2024年3月に出た『わが投資術-市場は誰に微笑むか』講談社 という本を読みました。
2005年、最後の長者番付で著名なオーナー経営者などを抑えてサラリーマンながら(サラリーマンだから?)断トツの1位(2位の3倍の36.9億円)の納税額だったのが本書の著者、清原達郎氏です。
2023年をもって四十数年の株を取り扱う仕事から引退をしたのですが、その基本的な考え方、稀有な経験を全て語るという感じでこの本が出版されました。

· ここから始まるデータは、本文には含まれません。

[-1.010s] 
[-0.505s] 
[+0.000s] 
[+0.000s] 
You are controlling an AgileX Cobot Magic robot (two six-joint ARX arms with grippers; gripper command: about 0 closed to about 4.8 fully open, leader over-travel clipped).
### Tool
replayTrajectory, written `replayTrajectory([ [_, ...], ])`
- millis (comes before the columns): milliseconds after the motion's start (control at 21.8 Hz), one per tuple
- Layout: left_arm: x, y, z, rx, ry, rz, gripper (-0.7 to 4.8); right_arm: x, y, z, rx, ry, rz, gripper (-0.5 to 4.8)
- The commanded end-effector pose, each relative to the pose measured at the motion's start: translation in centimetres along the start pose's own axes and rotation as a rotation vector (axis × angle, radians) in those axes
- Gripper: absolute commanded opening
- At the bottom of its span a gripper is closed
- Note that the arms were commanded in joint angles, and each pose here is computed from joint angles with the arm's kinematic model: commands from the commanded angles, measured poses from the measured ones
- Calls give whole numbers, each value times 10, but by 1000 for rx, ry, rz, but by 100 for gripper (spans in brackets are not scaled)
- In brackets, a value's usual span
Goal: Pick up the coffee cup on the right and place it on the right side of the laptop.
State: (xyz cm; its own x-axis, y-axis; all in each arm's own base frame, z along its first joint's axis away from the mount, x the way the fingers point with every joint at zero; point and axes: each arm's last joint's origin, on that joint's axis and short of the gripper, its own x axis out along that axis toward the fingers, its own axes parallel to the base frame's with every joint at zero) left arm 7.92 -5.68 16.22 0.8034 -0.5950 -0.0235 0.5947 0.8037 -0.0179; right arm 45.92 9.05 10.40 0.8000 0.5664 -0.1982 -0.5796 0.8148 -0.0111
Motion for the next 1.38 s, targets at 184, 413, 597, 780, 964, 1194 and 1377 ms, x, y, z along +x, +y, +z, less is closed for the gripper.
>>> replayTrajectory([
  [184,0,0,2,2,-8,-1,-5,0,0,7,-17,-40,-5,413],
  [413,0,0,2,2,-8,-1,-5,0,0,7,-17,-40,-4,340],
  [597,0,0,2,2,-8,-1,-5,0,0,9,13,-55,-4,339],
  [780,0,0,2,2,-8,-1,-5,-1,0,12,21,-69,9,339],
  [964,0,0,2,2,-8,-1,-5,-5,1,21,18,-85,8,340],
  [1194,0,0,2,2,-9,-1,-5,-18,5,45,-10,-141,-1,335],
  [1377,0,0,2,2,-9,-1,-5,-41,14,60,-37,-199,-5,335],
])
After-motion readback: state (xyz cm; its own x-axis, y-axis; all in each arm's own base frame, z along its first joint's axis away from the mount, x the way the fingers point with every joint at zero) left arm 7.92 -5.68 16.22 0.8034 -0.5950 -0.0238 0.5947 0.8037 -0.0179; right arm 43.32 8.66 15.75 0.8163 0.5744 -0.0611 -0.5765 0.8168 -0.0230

1600億円のヘッジファンドを畳んで約半分の自己資金800億円が残ったということらしいのですが、スケールが大きすぎてよく解りません。
しかし、定年退職が無いなかでしかも世界中の投資家から継続を望まれているなかで自ら身を引く決心をしたのは何故かというとそれはやはり体力、気力の衰えでした。
咽頭がんで声を失い、歳もとってしまったと嘆いています。しかし、ショート(空売り)で“貪欲に儲けていく情熱”を失ってしまった、という表現が腑に落ちました。
空売りで100億儲けられたのに10億も儲けられらなかった・・・桁が違い過ぎて理解し難いのですが、自分自身に対する誤魔化せない気持ちや勝負への執着が衰えてきたのを感じたのだと思います。
新卒で入った野村證券をコテンパンに書いていますが、顧客に損をさせて自分たちは儲けるという当時の野村證券に対する「強烈な違和感」と表現した正義感もその後の氏の顧客への向き合い方を見ると納得がいきます。
しかし逆に言うとその実直さが自身にプレッシャーをかけギリギリのところで戦っていくという心身ともに負荷をかけすぎる結果になったのだと思います(だからこその並外れた結果なのですが)。
2025年1月に65歳で亡くなってしまった経済評論家の山崎元氏も同じ東大卒の同年で、同じような直接金融の業界で同じような病気(咽頭がんと食道がん)になっています。
どちらも判った時はかなり進んでいました。清原氏は声を失いましたが山崎元氏は亡くなってしまいました。
そういった意味でも最後の著書である『経済評論家の父から息子への手紙:お金と人生と幸せについて』Gakken は読んでいてグッとくる本でした。
ヤマゲンさんは長年ウイスキーをストレートで飲んでいたそうでその影響が大きいのではないでしょうか。
清原氏もアルコールなのか喫煙なのかそれ以外なのかはわかりません。何れにしろそうであればそれを求めてしまうのは並外れたストレスではなかったかと考えてしまうのです。
実際著書を読むと凡人には全くわからない映画のようです。もちろんリスクのないところにリターンはないのですが。
ところで、僕も常日頃思っているのですが、巻末にやっぱり女性には勝てないなと感じさせるオチ(種明かし)があります。ご一読を。